◆ **Instructions to follow**: Reproduce exactly the lines below from the one containing "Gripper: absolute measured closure" through the one containing "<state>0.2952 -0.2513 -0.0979", including both, and nothing else.

Stored items from a collection
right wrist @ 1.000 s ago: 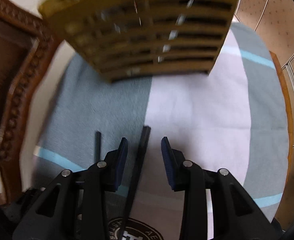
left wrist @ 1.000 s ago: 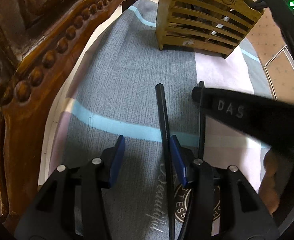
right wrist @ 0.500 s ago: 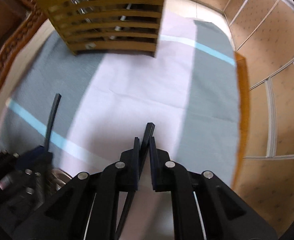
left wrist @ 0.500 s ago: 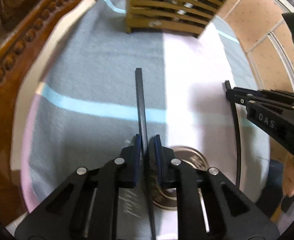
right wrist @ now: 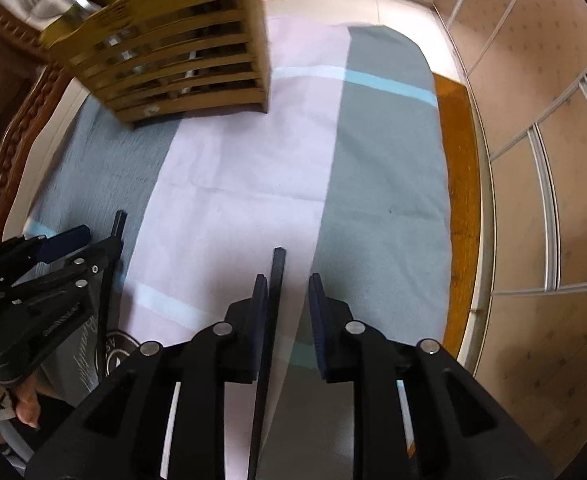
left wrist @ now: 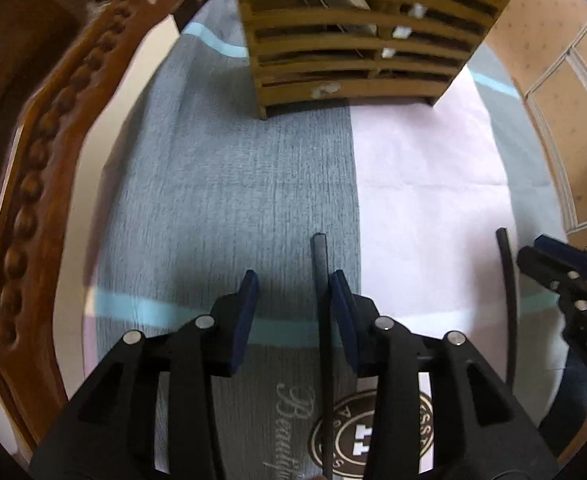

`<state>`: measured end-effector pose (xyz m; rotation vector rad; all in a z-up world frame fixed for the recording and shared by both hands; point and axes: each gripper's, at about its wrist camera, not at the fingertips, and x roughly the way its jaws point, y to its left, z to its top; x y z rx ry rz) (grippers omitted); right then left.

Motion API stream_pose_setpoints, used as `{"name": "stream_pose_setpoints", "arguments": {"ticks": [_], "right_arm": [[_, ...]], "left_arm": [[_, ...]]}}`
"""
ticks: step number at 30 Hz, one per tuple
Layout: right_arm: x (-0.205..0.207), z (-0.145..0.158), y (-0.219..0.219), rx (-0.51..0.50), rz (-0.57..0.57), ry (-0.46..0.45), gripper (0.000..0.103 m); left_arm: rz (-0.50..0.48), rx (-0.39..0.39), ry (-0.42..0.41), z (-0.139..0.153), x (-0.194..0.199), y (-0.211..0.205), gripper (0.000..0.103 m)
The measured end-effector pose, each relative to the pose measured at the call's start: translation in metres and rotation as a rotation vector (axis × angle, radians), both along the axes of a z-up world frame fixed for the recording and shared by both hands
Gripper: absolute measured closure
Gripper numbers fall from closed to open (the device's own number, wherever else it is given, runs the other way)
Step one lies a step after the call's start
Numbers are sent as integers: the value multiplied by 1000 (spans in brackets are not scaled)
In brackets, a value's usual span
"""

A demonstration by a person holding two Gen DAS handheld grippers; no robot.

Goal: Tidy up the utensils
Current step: 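Close the left gripper on a chopstick while the right gripper grasps the last chopstick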

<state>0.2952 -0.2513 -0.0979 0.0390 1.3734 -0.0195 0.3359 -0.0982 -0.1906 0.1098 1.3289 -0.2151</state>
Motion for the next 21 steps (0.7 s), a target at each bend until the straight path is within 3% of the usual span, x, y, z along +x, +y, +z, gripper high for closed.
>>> {"name": "stream_pose_setpoints", "arguments": {"ticks": [9, 16, 21], "right_arm": [[19, -8, 0, 29, -3, 29, 82], [25, -18, 7, 25, -1, 59, 82], [35, -29, 5, 24, -10, 78, 82]], "left_arm": [[-18, 17, 16, -2, 14, -14, 53], [-42, 5, 22, 5, 14, -11, 66], [-48, 5, 25, 4, 20, -20, 68]]}}
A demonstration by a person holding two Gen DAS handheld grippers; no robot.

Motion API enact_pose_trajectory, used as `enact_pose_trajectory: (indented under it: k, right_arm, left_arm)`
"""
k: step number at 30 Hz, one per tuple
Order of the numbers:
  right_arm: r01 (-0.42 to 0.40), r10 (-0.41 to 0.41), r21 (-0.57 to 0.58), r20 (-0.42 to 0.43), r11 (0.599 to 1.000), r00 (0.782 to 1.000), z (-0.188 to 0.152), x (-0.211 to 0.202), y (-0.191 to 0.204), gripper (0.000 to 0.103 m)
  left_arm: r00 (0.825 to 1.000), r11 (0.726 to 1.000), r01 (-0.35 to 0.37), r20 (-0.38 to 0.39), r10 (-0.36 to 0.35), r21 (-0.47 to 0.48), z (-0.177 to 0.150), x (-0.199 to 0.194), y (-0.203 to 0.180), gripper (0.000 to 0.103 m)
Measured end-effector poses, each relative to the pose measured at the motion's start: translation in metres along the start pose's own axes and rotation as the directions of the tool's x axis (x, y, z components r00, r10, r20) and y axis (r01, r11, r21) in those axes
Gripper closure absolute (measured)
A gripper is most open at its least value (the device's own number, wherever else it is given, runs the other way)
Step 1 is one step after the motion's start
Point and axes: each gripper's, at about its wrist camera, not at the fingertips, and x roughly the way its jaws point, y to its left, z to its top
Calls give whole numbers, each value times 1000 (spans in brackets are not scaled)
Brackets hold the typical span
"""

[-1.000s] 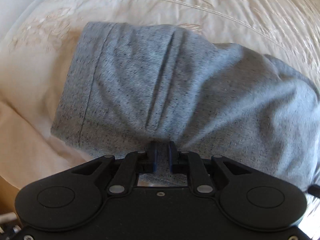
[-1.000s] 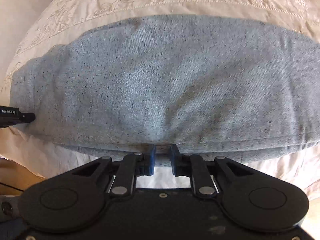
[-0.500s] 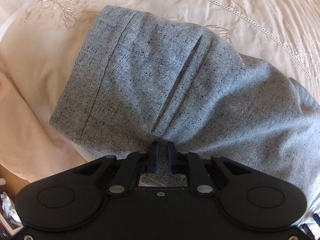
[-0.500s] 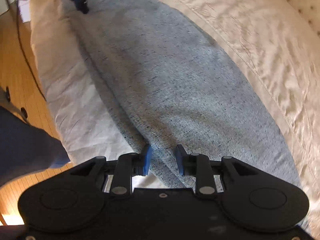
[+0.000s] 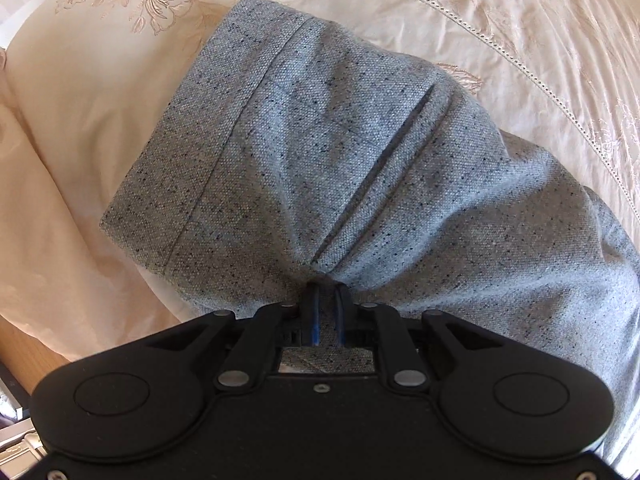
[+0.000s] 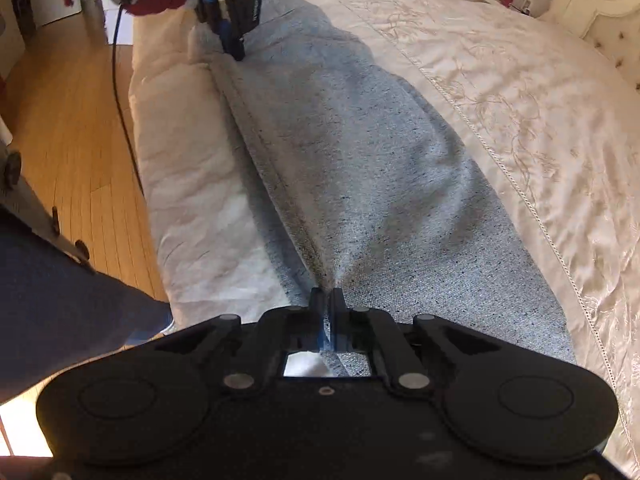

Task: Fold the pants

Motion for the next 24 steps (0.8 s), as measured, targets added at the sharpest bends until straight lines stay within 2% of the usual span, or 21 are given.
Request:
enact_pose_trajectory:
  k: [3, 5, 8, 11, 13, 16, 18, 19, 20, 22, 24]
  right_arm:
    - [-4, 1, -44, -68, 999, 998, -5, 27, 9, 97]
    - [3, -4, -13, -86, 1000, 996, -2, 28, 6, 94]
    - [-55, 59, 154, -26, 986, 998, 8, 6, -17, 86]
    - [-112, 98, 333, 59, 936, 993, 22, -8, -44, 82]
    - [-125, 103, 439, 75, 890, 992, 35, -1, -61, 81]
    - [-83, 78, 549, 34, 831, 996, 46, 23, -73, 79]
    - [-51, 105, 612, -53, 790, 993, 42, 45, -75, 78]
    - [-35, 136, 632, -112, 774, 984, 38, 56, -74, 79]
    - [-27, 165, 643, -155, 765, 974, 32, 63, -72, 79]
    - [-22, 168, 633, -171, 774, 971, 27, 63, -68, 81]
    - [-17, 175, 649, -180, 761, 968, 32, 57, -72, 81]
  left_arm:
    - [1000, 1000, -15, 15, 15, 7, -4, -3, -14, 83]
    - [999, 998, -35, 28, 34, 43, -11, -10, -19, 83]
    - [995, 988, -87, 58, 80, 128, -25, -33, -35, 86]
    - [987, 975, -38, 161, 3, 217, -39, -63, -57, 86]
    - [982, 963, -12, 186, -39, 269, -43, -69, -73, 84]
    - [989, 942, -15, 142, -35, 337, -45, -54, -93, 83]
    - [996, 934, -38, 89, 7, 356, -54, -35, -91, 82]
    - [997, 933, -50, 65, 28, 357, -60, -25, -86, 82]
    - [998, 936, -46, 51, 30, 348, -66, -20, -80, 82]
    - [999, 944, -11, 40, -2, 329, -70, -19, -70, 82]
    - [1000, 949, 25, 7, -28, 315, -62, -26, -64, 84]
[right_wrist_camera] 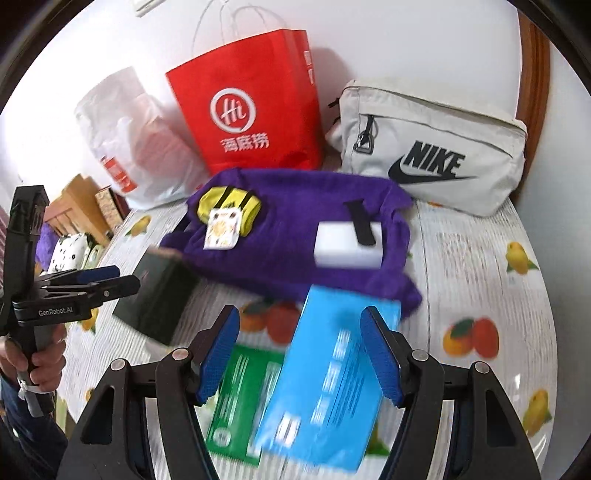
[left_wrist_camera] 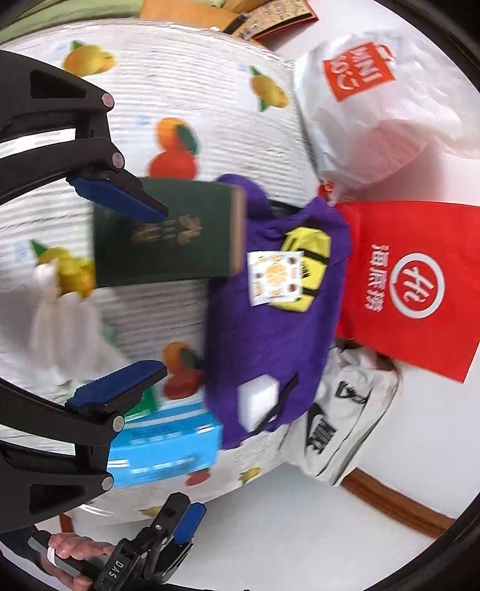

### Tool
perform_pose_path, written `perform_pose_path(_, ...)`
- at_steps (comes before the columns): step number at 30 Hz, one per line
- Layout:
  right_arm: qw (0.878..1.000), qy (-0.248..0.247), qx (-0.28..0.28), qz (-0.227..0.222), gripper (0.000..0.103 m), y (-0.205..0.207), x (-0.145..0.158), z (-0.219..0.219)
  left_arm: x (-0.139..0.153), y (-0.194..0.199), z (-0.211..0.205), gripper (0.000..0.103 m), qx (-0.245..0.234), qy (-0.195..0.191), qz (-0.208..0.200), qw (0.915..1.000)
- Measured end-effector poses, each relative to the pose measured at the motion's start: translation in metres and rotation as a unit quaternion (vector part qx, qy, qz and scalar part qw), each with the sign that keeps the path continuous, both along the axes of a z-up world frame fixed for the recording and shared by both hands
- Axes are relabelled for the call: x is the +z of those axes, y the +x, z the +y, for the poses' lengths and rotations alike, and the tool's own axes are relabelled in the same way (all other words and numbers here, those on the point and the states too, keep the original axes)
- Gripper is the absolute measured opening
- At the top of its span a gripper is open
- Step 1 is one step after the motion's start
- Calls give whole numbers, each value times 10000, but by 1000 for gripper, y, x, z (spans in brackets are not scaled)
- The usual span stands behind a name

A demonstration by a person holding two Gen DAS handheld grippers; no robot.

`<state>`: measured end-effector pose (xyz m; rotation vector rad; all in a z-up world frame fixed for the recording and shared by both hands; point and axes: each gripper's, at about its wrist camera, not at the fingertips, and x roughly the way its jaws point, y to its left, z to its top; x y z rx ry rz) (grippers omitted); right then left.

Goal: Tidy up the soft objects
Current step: 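Open both grippers and pull them back from the purple towel, then move the left gripper to the white gloves and tissue and grasp them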

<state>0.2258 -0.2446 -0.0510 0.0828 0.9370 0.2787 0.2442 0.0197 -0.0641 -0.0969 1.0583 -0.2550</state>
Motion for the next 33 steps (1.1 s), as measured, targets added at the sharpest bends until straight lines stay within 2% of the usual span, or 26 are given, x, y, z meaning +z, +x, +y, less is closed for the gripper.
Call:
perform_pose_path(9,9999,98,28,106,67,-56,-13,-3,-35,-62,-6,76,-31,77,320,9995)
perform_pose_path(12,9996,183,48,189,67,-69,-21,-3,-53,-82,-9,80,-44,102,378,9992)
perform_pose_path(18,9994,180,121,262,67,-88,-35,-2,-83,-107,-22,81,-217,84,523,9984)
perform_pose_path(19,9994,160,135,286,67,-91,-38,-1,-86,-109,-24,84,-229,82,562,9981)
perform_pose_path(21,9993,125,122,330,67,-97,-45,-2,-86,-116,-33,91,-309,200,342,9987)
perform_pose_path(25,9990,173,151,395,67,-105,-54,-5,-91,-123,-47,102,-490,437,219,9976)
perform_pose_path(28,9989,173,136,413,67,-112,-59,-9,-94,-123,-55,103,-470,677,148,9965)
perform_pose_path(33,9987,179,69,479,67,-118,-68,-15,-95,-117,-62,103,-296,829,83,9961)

◆ **Answer space**:
Gripper: absolute measured closure
Gripper numbers fall from closed to open (the device's own number, wherever else it is given, runs the other way)
Step one lies a step after the call's start
Numbers are sent as integers: the value multiplied by 1000 (spans in brackets are not scaled)
In brackets, a value's usual span
"""

A demonstration by a person holding two Gen DAS handheld grippers; no robot.

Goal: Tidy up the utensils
Current step: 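Close the left gripper on a chopstick while the right gripper grasps the last chopstick
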
<state>0.2952 -0.2513 -0.0979 0.0390 1.3734 -0.0195 0.3359 -0.0982 -0.1906 0.1098 1.3289 -0.2151</state>

Here the output is complete.